This project explores early modern conceptualizations of the body, offering a cultural history of the belly. I apply the tools of literary, historico-cultural, and discourse analysis to textual depictions of the digestive organs and the processes of digestion they perform. Concentrating particularly on the nexus of body, culture, and language, and continuously foregrounding the material underpinnings of linguistic expression, I argue that representations of the digestive organs serve to naturalize ideology and that digestion is itself an apt metaphor for the processes by which ideology is internalized. In my first chapter, I argue that the stomach is a central site through which hierarchies of gender are expressed and assimilated. I analyze Shakespeare’s The Taming of the Shrew in the context of early modern cultural metaphors associated with the stomach and in the context of medical theories of digestion, according to which hotter male digestion is superior to colder female digestion. Drawing upon Marx’s economic theory and his less-noted physiological rhetoric, in Chapter Two I trace how increasing commodity exchange and concomitant changes to social relations are reflected in, and promoted by, a paradigm shift in medical interpretations of the physiological functions of the liver. Chapter Three offers a more detailed and literary analysis of this process, demonstrating how Spenser’s allegory of the body in Book Two of The Faerie Queene participates directly in the ideological work necessary for the transition to capitalism by naturalizing the consumption and production of commodities driving it.
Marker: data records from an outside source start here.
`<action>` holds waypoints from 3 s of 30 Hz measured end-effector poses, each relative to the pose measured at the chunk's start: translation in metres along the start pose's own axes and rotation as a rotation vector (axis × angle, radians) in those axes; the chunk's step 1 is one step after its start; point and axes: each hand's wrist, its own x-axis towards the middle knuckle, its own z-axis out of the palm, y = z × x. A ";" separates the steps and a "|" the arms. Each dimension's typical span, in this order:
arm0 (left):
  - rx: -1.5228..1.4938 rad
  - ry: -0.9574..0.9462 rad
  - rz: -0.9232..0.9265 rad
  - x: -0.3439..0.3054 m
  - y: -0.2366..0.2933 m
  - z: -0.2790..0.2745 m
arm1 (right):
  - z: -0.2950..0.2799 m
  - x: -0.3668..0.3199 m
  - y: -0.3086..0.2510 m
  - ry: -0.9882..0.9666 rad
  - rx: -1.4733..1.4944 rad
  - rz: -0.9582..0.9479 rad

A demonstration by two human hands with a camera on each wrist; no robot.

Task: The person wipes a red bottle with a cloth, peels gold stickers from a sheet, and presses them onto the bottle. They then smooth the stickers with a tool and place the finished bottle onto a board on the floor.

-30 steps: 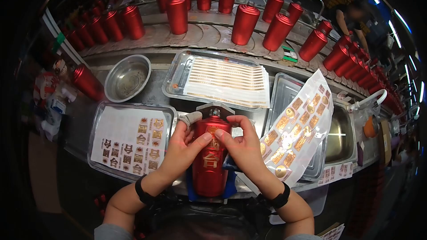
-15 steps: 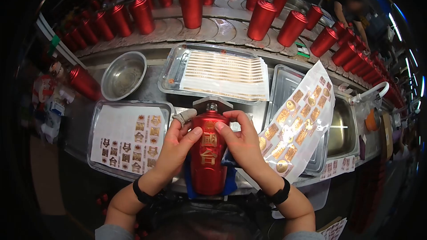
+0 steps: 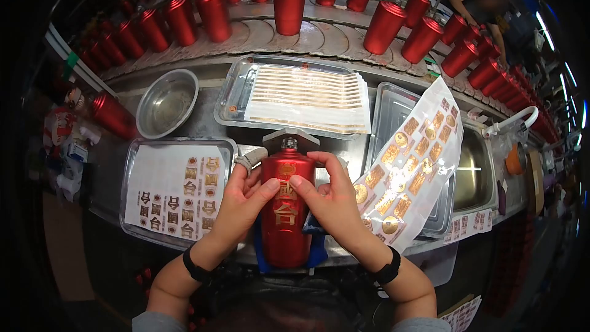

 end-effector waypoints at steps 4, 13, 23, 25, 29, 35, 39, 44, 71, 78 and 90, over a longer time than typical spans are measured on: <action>0.028 -0.014 -0.010 0.001 -0.001 0.000 | -0.004 0.001 0.005 -0.027 -0.039 -0.010; 0.061 -0.019 -0.045 -0.022 -0.007 -0.010 | -0.021 -0.032 0.013 -0.097 0.182 0.237; 0.118 -0.064 -0.110 -0.030 -0.002 -0.002 | -0.006 -0.038 0.019 -0.107 0.214 0.062; 0.112 -0.063 -0.113 -0.031 0.001 0.000 | -0.007 -0.038 0.020 -0.094 0.206 0.049; 0.072 -0.054 -0.092 -0.029 -0.004 -0.005 | -0.008 -0.041 0.025 -0.080 0.212 0.053; 0.139 -0.094 -0.079 -0.034 -0.006 -0.002 | -0.006 -0.044 0.016 -0.088 0.060 0.049; 0.137 -0.086 -0.069 -0.034 -0.010 -0.001 | -0.004 -0.044 0.020 -0.067 0.043 0.027; 0.110 -0.070 -0.079 -0.034 -0.011 -0.002 | -0.001 -0.044 0.021 -0.064 0.053 0.005; 0.167 -0.033 0.066 -0.019 -0.010 0.011 | -0.002 -0.030 0.019 -0.025 0.038 0.041; 0.227 -0.004 0.097 -0.014 -0.020 0.006 | -0.007 -0.024 0.017 -0.017 0.054 0.034; 0.094 -0.001 -0.105 -0.018 -0.004 0.008 | -0.023 -0.027 0.022 -0.099 0.190 0.128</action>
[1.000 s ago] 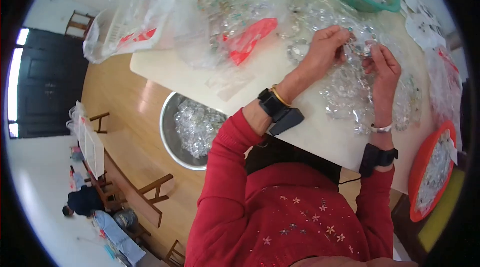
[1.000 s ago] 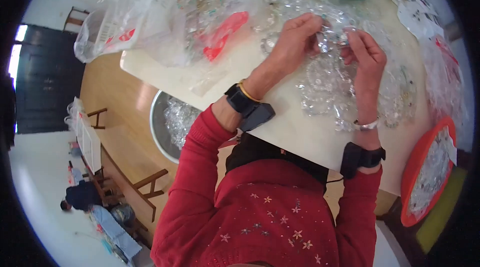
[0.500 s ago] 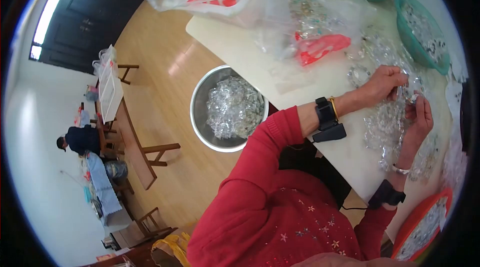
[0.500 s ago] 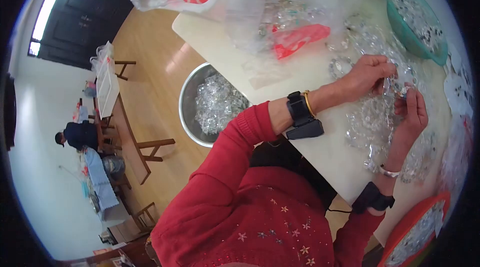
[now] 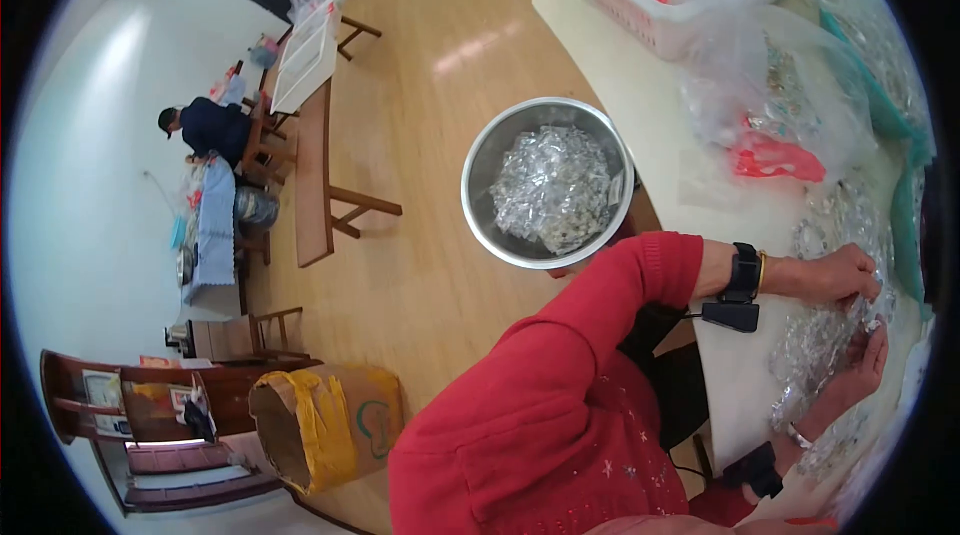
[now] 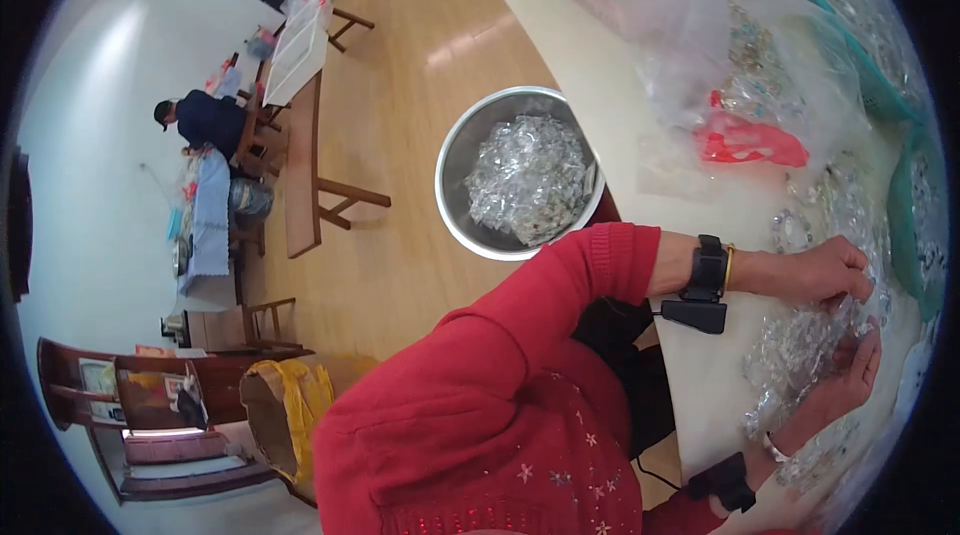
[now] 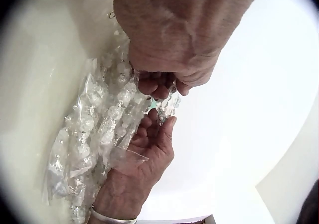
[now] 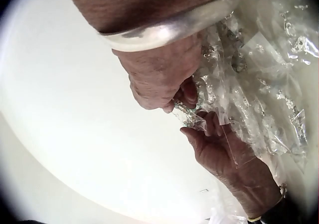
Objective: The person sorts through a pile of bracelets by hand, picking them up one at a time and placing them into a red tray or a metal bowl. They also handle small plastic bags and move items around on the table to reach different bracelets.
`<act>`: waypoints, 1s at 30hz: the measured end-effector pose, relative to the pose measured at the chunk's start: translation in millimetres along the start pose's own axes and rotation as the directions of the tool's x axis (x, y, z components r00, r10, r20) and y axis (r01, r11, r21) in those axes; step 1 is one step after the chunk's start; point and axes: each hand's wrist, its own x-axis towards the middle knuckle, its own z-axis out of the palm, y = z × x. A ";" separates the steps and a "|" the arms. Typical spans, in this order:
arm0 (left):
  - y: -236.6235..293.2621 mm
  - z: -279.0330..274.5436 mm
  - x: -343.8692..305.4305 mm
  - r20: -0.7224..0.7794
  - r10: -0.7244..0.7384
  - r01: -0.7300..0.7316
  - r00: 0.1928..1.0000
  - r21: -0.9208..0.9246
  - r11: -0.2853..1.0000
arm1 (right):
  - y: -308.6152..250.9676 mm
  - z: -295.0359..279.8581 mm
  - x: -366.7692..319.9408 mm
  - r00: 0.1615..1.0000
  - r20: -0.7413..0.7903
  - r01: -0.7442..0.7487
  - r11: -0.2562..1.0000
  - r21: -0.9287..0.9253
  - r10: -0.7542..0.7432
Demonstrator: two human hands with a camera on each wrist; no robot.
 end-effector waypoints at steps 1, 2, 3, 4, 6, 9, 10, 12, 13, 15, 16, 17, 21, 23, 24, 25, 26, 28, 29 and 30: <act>-0.9 0.4 0.6 -0.004 -0.005 0.005 1.000 0.005 1.000 | -0.1 0.5 -0.5 1.000 -0.012 -0.021 1.000 0.022 0.021; 0.1 0.1 0.8 -0.006 -0.010 0.010 1.000 0.012 1.000 | -0.2 1.7 -0.6 0.999 -0.025 -0.041 0.998 0.047 0.043; 1.0 -0.6 0.5 -0.014 -0.006 0.006 1.000 0.013 1.000 | -0.2 2.8 -0.4 0.999 -0.016 -0.042 0.998 0.048 0.043; 2.3 -1.1 -0.3 -0.004 0.001 -0.001 1.000 0.011 1.000 | -0.1 3.8 -0.1 0.999 -0.025 -0.029 0.999 0.035 0.029; 2.3 -0.8 -0.9 0.020 0.012 -0.012 1.000 -0.001 1.000 | 1.0 2.5 0.9 0.999 -0.045 -0.001 1.000 0.002 0.001; -1.7 -0.4 2.3 0.009 0.001 -0.001 1.000 -0.003 1.000 | 11.8 -7.0 10.0 1.000 -0.016 0.018 1.000 -0.002 -0.018; -2.8 -0.3 2.9 0.006 -0.006 0.006 1.000 -0.004 1.000 | 14.9 -9.5 12.0 1.000 -0.003 0.027 1.000 -0.004 -0.027; -4.0 0.5 2.9 -0.004 -0.005 0.005 1.000 -0.013 1.000 | 16.2 -11.3 11.7 0.999 -0.003 0.035 0.999 -0.021 -0.035; -4.6 1.2 4.2 -0.012 -0.002 0.002 1.000 -0.021 1.000 | 16.6 -12.1 12.8 0.999 -0.004 0.046 0.998 -0.038 -0.046; -4.2 1.1 4.0 -0.019 0.000 -0.001 1.000 -0.030 1.000 | 16.0 -12.0 12.4 0.998 -0.005 0.055 0.997 -0.056 -0.056; -3.8 0.4 3.3 -0.011 0.002 -0.003 1.000 -0.026 1.000 | 12.9 -10.0 10.2 0.999 -0.010 0.047 0.997 -0.064 -0.047; -2.4 -0.9 3.3 0.000 0.005 -0.005 1.000 -0.019 1.000 | 9.4 -6.7 8.1 0.999 -0.018 0.040 0.997 -0.068 -0.041; -2.9 0.1 2.1 0.012 0.023 -0.022 1.000 -0.014 1.000 | 3.1 -3.5 2.9 0.999 -0.029 0.035 0.997 -0.075 -0.037; -1.5 -1.3 1.1 0.011 0.031 -0.031 0.999 -0.004 1.000 | 3.8 -2.2 2.5 0.999 -0.030 0.036 0.997 -0.065 -0.038; -1.1 -1.4 0.8 0.011 0.027 -0.027 1.000 -0.001 1.000 | 4.6 -2.9 3.4 0.999 -0.024 0.038 0.997 -0.062 -0.039; -0.9 -1.2 0.4 0.012 0.023 -0.023 1.000 0.002 1.000 | 5.4 -4.3 4.4 0.999 -0.020 0.039 0.997 -0.061 -0.040; -0.6 -1.0 0.2 0.013 0.019 -0.019 1.000 0.005 1.000 | 6.2 -5.4 5.4 0.999 -0.015 0.040 0.997 -0.058 -0.041; 0.6 -0.9 -0.6 0.016 0.023 -0.023 1.000 0.004 1.000 | 8.2 -6.9 7.4 0.999 -0.014 0.031 0.999 -0.043 -0.032; 1.0 -0.8 -1.2 0.018 0.025 -0.025 1.000 0.003 1.000 | 9.2 -7.6 8.0 1.000 -0.013 0.020 0.999 -0.028 -0.021; 1.3 -0.8 -1.7 0.020 0.027 -0.027 0.999 0.001 1.000 | 9.8 -7.8 8.2 1.000 -0.011 0.010 1.000 -0.013 -0.010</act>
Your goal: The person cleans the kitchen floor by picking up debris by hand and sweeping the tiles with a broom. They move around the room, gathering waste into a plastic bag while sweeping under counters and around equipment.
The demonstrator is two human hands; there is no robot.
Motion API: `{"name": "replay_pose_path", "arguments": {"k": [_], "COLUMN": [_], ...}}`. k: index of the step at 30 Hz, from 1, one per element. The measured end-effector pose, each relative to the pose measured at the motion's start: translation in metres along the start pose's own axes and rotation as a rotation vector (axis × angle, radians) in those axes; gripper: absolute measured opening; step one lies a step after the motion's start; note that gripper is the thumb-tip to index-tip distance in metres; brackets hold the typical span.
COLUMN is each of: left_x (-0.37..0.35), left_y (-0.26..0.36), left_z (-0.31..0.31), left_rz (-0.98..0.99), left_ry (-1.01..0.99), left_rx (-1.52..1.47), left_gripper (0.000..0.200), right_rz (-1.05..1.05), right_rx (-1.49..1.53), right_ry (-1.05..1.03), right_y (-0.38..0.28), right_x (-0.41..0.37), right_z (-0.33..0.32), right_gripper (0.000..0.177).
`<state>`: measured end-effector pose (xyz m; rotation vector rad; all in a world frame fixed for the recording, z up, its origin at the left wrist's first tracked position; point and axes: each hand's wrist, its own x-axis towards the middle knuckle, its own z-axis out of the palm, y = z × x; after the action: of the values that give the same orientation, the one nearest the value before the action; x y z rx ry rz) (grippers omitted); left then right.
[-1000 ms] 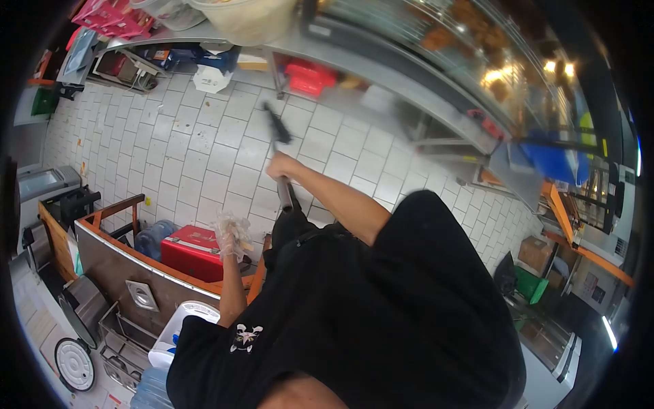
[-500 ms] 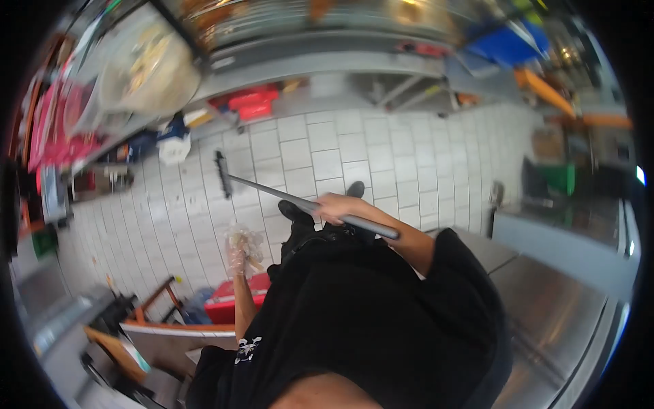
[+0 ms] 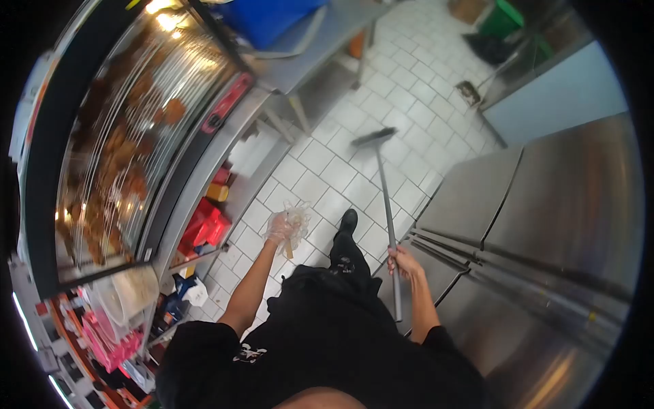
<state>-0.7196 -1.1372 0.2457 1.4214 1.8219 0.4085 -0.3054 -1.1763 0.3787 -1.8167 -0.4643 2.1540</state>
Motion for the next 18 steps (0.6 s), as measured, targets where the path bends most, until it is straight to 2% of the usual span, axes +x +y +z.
{"name": "replay_pose_path", "arguments": {"k": [1, 5, 6, 8, 9, 10, 11, 12, 13, 14, 15, 17, 18], "left_x": [0.015, 0.115, 0.150, 0.231, 0.277, 0.329, 0.380, 0.426, 0.472, 0.522, 0.573, 0.645, 0.673], "left_y": [0.008, 0.045, 0.045, 0.038, 0.040, 0.027, 0.013, -0.017, -0.046, -0.075, -0.101, -0.143, -0.154], "left_z": [0.011, 0.061, 0.080, 0.118, 0.129, 0.152, 0.175, 0.202, 0.228, 0.255, 0.276, 0.303, 0.308], "left_rz": [0.028, 0.161, 0.082, -0.009, 0.052, 0.143, 0.246, 0.296, 0.347, 0.382, 0.417, 0.420, 0.374], "left_ry": [-0.042, -0.061, -0.047, -0.039, -0.156, -0.219, -0.264, -0.270, -0.271, -0.225, -0.173, -0.122, -0.095], "left_rx": [0.042, 0.246, -0.121, -0.489, -0.257, -0.057, 0.137, 0.231, 0.324, 0.523, 0.728, 0.951, 0.917], "left_gripper": [0.046, 0.040, 0.039, 0.037, 0.055, 0.064, 0.074, 0.073, 0.072, 0.072, 0.073, 0.075, 0.074], "right_rz": [0.082, 0.017, 0.021, 0.042, 0.067, 0.143, 0.098, 0.057, -0.219, -0.208, -0.034, 0.047, 0.063], "right_rx": [0.083, 0.208, 0.176, 0.153, 0.169, 0.098, -0.005, 0.018, -0.327, -0.370, -0.441, -0.477, -0.496], "right_ry": [0.029, 0.161, 0.263, 0.428, 0.482, 0.550, 0.617, 0.663, 0.837, 0.954, 1.060, 1.051, 1.038], "right_y": [0.008, 0.075, 0.082, 0.091, 0.103, 0.113, 0.151, 0.175, 0.260, 0.220, 0.211, 0.193, 0.181], "right_x": [0.010, 0.091, 0.107, 0.138, 0.156, 0.175, 0.200, 0.215, 0.244, 0.241, 0.253, 0.276, 0.280], "right_z": [-0.008, -0.048, -0.045, -0.038, -0.035, -0.030, -0.029, -0.019, -0.015, 0.011, 0.026, 0.034, 0.038], "right_gripper": [0.021, 0.023, 0.025, 0.028, 0.029, 0.029, 0.025, 0.027, 0.030, 0.032, 0.027, 0.027, 0.027]}}
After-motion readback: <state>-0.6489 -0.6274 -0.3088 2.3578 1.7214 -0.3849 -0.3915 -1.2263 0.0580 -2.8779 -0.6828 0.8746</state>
The focus of Chapter Four is on the use of bodily metaphors of excretion in colonialist propaganda to legitimate the enforced migration of those described as England’s “excrements” to the colonies. Influenced by Norbert Elias’s theory of the “civilizing process,” I read these metaphors in light of altering social attitudes towards literal excrement, and I demonstrate how representations of the body’s excretory organs in Phineas Fletcher’s The Purple Island mirror the social processes of the “civilization” and discipline of self, nation, and Other.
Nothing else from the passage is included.